But yes, if you wish to zoom in as if you were close then the camera should have a zoom lens.

Both points above are worth bearing in mind. Without a support it's difficult to prevent shake as you try to take the picture, but you can always get an extending tripod or something. And some cameras try to detect and 'compute out' the shaking anyway. And yes resolution is better than it used to be. Maybe you need to borrow a few from friends or whatever and see what suits ?
The lenses used by professional sports photographers (who need to get great telephoto shots) have focal lengths of 500mm to 1000mm, or even greater. (A standard 'point & shoot' camera will have a lens which has a focal length of around 40mm to 50mm).
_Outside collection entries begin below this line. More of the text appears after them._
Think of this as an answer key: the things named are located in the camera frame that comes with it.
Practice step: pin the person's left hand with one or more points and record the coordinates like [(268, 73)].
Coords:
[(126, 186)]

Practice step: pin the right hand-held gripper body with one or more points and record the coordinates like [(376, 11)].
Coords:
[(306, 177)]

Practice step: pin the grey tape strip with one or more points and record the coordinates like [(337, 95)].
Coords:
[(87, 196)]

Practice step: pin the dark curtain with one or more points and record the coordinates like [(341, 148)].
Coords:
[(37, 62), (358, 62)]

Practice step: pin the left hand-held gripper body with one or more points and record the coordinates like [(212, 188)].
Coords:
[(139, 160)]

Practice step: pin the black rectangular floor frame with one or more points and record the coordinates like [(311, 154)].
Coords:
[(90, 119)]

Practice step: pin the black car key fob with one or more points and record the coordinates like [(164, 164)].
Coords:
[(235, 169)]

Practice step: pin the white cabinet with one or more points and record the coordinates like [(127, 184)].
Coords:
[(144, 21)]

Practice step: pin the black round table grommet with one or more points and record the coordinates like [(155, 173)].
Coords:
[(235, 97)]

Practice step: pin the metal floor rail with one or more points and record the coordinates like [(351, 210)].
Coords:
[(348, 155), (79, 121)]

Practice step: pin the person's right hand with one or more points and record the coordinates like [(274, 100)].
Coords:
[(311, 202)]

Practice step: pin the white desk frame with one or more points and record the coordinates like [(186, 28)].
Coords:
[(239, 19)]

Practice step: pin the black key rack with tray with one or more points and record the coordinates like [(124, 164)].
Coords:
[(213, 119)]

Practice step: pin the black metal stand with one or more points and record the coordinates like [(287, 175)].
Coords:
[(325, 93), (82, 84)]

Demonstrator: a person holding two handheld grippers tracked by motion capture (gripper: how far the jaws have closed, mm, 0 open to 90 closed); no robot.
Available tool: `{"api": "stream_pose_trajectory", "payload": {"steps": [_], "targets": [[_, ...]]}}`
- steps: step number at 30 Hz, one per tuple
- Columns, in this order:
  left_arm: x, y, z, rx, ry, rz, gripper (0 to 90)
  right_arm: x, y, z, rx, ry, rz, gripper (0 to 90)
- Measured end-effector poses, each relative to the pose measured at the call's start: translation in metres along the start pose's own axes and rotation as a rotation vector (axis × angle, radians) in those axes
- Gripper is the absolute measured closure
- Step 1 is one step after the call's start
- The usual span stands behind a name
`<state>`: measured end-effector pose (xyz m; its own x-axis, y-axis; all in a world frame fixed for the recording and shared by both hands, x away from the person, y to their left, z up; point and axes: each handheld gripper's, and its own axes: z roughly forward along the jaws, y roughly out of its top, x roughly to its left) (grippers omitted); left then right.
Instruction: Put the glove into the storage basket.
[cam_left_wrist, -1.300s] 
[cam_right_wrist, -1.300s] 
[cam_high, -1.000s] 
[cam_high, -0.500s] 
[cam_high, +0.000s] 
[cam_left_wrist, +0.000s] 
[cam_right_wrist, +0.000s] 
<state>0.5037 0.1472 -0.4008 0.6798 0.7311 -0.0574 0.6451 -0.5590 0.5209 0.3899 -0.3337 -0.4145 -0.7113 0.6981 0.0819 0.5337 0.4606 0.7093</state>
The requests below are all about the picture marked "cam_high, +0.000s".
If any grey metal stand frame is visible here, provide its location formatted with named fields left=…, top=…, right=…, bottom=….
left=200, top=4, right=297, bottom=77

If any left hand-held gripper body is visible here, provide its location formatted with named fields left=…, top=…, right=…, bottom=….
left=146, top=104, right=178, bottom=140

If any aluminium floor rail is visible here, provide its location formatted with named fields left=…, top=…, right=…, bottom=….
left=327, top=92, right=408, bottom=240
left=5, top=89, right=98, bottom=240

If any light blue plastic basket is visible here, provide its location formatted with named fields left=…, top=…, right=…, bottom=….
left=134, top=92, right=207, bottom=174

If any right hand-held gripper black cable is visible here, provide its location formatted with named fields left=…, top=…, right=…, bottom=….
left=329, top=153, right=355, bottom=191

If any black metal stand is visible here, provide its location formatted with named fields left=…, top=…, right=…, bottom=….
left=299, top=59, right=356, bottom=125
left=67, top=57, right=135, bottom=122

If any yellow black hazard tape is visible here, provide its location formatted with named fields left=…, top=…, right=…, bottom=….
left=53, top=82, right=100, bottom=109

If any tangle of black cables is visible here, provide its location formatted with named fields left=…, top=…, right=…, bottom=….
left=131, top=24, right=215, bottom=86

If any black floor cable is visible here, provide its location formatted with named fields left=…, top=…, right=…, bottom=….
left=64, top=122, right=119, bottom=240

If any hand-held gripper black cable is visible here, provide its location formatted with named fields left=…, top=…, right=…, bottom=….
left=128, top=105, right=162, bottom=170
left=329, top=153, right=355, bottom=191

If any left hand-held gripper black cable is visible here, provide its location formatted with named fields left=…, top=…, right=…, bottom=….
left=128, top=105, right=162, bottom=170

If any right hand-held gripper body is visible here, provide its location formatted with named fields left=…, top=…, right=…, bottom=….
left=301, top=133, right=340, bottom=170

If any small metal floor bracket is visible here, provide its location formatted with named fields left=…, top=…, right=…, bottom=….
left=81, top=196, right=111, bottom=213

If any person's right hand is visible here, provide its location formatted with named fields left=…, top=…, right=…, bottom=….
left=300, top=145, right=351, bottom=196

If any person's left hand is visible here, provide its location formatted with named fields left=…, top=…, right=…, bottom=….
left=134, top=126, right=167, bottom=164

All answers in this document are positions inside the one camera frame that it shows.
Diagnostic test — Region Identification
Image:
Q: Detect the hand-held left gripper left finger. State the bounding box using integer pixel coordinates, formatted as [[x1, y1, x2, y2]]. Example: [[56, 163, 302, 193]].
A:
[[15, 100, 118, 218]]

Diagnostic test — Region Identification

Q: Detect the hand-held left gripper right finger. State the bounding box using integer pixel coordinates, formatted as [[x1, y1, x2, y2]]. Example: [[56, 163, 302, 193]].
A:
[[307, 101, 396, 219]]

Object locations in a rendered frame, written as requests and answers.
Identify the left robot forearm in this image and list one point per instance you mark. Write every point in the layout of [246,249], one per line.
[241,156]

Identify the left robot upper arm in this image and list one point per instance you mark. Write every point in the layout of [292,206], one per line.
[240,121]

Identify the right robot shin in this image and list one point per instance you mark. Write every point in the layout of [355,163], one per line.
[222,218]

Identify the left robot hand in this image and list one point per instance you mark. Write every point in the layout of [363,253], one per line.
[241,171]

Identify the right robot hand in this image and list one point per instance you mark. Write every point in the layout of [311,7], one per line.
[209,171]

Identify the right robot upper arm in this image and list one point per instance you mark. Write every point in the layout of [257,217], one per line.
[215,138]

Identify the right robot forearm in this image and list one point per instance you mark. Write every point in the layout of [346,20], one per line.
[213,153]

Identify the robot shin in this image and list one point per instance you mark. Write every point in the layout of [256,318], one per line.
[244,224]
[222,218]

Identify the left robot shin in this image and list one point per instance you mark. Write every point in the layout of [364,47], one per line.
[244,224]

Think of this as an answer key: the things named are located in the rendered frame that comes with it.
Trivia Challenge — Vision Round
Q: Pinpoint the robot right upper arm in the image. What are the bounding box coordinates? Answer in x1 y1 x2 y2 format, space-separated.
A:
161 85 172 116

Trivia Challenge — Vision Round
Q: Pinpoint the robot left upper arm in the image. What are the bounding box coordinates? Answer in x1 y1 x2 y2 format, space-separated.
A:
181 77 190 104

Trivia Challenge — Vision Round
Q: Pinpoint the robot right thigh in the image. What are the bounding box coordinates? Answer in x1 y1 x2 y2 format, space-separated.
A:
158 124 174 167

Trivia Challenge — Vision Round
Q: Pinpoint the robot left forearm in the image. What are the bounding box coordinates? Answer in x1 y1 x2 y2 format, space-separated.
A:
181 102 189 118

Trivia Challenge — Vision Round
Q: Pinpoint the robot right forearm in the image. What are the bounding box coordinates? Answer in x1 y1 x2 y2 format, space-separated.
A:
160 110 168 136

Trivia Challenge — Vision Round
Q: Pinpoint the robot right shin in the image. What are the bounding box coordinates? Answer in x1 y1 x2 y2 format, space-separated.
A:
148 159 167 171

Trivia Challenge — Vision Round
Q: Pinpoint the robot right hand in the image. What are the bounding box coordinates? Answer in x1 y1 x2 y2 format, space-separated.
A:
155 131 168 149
The closest you'll get with a camera that doesn't cost megabucks is something like this, which has a zoom lens going up to 720mm:
http://www.tesco.com/direct/fuji-finepix-s4500s4900-digital-camera-black/413-7120.prd?pageLevel=&skuId=413-7120

If you'd prefer something that you can easily slip into a pocket or purse, the Olympus SZ-14 (which has a maximum focal length of 600mm and dual image stabilisation to reduce camera shake) could well fit the bill:
http://www.olympus.co.uk/site/en/c/cameras/digital_cameras/traveller/sz_14/index.html
(It's a little over £100 from most outlets. Tesco change their price on it almost daily, varying from £99 to £139 but with £109 being the most commonly charged price).

Given that conference halls aren't usually particularly well-lit, and that flash units are useless over any great distance, image-stabilisation (to avoid the camera shake that often occurs when using long lenses) should be high on your list of priorities.

Chris

PS: I've got an Olympus SZ-14 and I can highly recommend it.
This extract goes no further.